### Task requirements
Please return the full listing word for word, leaving out any pictures.

### Available data
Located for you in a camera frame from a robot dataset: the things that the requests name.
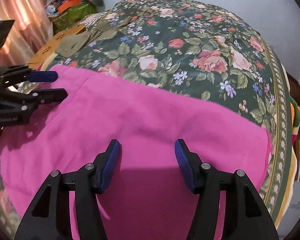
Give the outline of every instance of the sunlight on curtain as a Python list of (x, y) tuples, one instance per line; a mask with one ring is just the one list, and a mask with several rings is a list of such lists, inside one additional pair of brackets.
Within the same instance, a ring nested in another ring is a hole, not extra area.
[(15, 23), (0, 50), (0, 66), (26, 64), (52, 37), (43, 0), (0, 0), (0, 20)]

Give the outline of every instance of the pink curtain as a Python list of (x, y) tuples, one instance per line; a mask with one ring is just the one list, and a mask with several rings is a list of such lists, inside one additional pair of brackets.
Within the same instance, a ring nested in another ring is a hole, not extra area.
[(43, 0), (0, 0), (0, 20), (15, 20), (0, 50), (0, 66), (26, 64), (52, 37), (43, 3)]

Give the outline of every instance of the orange sheer curtain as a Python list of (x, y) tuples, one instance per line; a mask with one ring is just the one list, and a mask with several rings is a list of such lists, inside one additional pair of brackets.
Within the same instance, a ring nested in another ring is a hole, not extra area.
[(26, 64), (52, 37), (43, 0), (0, 0), (0, 20), (15, 20), (0, 50), (0, 66)]

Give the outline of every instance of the dark green floral fabric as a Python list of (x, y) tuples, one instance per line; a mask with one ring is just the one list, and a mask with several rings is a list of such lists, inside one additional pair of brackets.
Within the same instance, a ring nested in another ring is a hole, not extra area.
[(123, 0), (102, 20), (117, 26), (127, 16), (133, 20), (128, 26), (70, 58), (57, 56), (48, 69), (55, 64), (87, 68), (209, 100), (267, 129), (273, 151), (260, 196), (275, 221), (289, 175), (292, 125), (287, 85), (274, 52), (244, 20), (215, 5)]

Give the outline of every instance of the blue gripper pad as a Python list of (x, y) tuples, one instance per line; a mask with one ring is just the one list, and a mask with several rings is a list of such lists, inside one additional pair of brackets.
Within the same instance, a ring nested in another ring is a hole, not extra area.
[(183, 180), (186, 184), (186, 188), (188, 188), (192, 193), (194, 193), (194, 172), (179, 140), (176, 141), (174, 150), (179, 164), (179, 168), (182, 173)]
[(111, 178), (114, 173), (114, 168), (117, 165), (119, 156), (120, 143), (119, 141), (116, 141), (102, 171), (102, 179), (100, 185), (100, 189), (102, 190), (102, 192), (104, 192), (110, 186)]
[(30, 82), (55, 82), (58, 79), (58, 73), (55, 71), (31, 71), (27, 76)]

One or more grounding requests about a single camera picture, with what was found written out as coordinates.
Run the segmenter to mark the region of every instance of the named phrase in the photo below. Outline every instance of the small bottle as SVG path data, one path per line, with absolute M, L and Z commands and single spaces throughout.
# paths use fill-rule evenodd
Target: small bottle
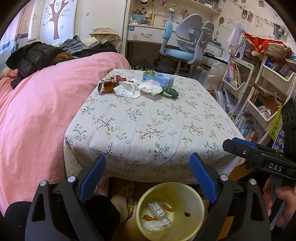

### Reply to the exercise
Located for you in a camera frame from a robot dataset: the things that the requests name.
Give the outline of every instance of the sunlight on curtain as a Python list of (x, y) tuples, one instance per line; a mask with one ring is just the one list, and a mask with several rings is a list of such lists, inside one additional pair of brackets.
Within the same instance, a ring nested in another ring is a hole, not extra area.
[(15, 23), (0, 50), (0, 66), (26, 64), (52, 37), (43, 0), (0, 0), (0, 20)]

Give the outline of every instance of the pink curtain as a Python list of (x, y) tuples, one instance per line; a mask with one ring is just the one list, and a mask with several rings is a list of such lists, inside one additional pair of brackets.
Within the same instance, a ring nested in another ring is a hole, not extra area.
[(43, 0), (0, 0), (0, 20), (15, 20), (0, 50), (0, 66), (26, 64), (52, 37), (43, 3)]

Give the outline of every instance of the orange sheer curtain as a Python list of (x, y) tuples, one instance per line; a mask with one ring is just the one list, and a mask with several rings is a list of such lists, inside one additional pair of brackets.
Within the same instance, a ring nested in another ring is a hole, not extra area.
[(26, 64), (52, 37), (43, 0), (0, 0), (0, 20), (15, 20), (0, 50), (0, 66)]

Give the outline of every instance of the dark green floral fabric as a Python list of (x, y) tuples, one instance per line; a mask with one ring is just the one list, and a mask with several rings is a list of such lists, inside one additional pair of brackets.
Within the same instance, a ring nested in another ring is a hole, not extra area.
[(123, 0), (102, 20), (117, 26), (127, 16), (133, 20), (128, 26), (70, 58), (57, 56), (48, 69), (55, 64), (87, 68), (209, 100), (267, 129), (273, 151), (260, 196), (275, 221), (289, 175), (292, 125), (287, 85), (274, 52), (244, 20), (215, 5)]

Give the outline of every instance of the blue gripper pad as a Python list of (x, y) tuples, one instance per line; a mask with one ring is just the one list, and a mask with several rings is a list of such lists, inside one additional pair of brackets.
Within the same instance, a ring nested in another ring is a hole, not extra area.
[(183, 180), (186, 184), (186, 188), (188, 188), (192, 193), (194, 193), (194, 172), (179, 140), (176, 141), (174, 150), (179, 164), (179, 168), (182, 173)]
[(111, 178), (114, 173), (114, 168), (117, 165), (119, 156), (120, 143), (119, 141), (116, 141), (102, 171), (102, 179), (100, 185), (100, 189), (102, 190), (102, 192), (104, 192), (110, 186)]
[(30, 82), (55, 82), (58, 79), (58, 73), (55, 71), (31, 71), (27, 76)]

One or more grounding requests about a single camera picture, with what was found written out as coordinates.
Run the segmenter to mark the region of every instance of the named phrase in the photo below. Outline every instance of the small bottle as SVG path data, one path per line, with absolute M, L and Z commands and single spaces throughout.
# paths use fill-rule evenodd
Target: small bottle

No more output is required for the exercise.